Of Land, Water and Poetry

As the Caribbean Airlines flight descended slowly, one could see a long ribbon of a river surrounded by dense forests on either side. Half of my mind was in disbelief. It was the Amazon rainforest that I was glimpsing through the plane’s window, beyond the southern border of Guyana. After flying halfway around the world, with a stopover in freezing Amsterdam, spending a night in Trinidad and Tobago and then taking a short flight to Guyana, here I was, walking down the stairway, breathing in warm and humid air, feeling the wind on my face. The runway, with its red laterite soil and mukkutti (Little Tree) flowers, reminded me of what Calicut—my hometown—airport used to be 20 years ago.

The roads to the city resembled our fishing villages. The Demerara River, rising from the central rainforests of Guyana, with its faintly reddish waters feeding a whole ecosystem before flowing into the Atlantic, was no different from our Nila in Kerala loosening her girdle in the monsoon. Rivers flow through our bodies as much as they flow through the earth, feeding ecosystems and poetry.

The sky was blue and the clouds shone with brilliance. However, all of a sudden, it would grow cloudy and overcast, and a mild drizzle would follow. It tended to stop as abruptly as it started. The shallow pools of water everywhere had manathhukanni (a freshwater fish) floating on their surface. It was nearly delusional to look at the sky and the dark clouds and to not think this was Calicut.

The Burden of History

Guyana is also called the Land of Many Waters. One could almost believe that water slept beneath the soil, waiting to emerge wherever the earth opened.

On the long flight from Amsterdam to Trinidad and Tobago, I had accidentally switched seats with a gentleman, both of us blissfully unaware of the faux pas. This led to a conversation with a bright young lady seated next to me.
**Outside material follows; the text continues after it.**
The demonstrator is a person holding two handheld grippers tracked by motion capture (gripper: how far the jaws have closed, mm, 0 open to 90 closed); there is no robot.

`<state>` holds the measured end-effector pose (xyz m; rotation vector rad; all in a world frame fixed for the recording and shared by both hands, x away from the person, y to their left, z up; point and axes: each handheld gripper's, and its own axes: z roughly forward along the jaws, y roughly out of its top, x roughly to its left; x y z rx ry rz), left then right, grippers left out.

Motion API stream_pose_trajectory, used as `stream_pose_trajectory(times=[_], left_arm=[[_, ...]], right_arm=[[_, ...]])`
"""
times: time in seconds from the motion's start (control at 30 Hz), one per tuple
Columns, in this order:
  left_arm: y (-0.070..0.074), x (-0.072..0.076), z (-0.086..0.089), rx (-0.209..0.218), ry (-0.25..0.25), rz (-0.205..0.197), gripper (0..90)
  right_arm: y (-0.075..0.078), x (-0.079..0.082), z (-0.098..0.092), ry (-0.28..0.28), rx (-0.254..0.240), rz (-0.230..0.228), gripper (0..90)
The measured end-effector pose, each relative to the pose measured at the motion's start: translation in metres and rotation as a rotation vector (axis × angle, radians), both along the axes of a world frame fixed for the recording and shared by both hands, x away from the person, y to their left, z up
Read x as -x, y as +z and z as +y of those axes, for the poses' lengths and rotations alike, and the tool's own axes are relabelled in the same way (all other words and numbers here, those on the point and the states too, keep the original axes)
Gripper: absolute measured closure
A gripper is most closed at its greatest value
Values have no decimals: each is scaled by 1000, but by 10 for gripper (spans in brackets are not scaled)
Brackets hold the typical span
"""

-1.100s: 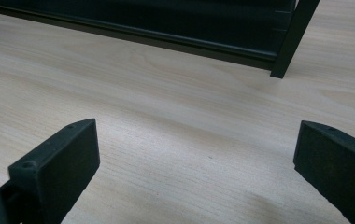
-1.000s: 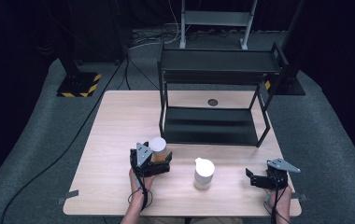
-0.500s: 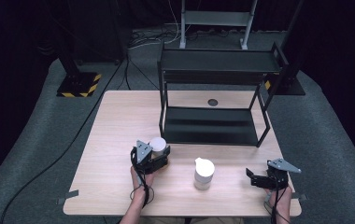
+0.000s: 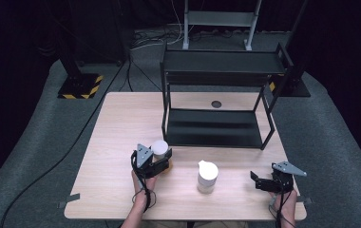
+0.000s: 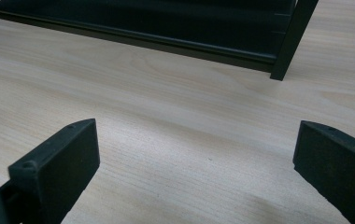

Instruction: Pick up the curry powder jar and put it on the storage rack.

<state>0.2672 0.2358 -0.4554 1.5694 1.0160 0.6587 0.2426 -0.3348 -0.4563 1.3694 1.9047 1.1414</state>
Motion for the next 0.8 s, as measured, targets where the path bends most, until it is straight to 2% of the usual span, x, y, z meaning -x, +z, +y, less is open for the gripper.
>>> stream_pose_trajectory(times=[0.33,0.53,0.7,0.8], left_arm=[[15,5,7,-38,-34,-33,336],[23,7,12,-38,-61,-43,336],[31,5,15,-64,-91,-57,336],[35,3,16,-64,-100,-66,336]], right_arm=[[0,1,0,2,1,-4,0],[0,0,0,6,1,-1,0],[0,0,1,4,8,-3,0],[0,0,2,2,11,-2,0]])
Livia was travelling to Trinidad and Tobago. She had partial roots in India and recounted how Holi was called ‘phagun’ and chhole bhature had a Trinidadian version called ‘doubles’. In Calicut, underneath Elathur Palam, one came upon a fresh harvest of oysters and mussels, a rarity in southern Kerala. The rest of the country labelled them under the exotic name ‘seafood’. Livia seemed to know mussels and oysters the way I knew them, though our recipes were different. In Calicut, we used shelled mussels, whereas in her recipes, they were served in a thick sauce with shells left open. The two of us parted at the Trinidad and Tobago airport, hoping to meet another time.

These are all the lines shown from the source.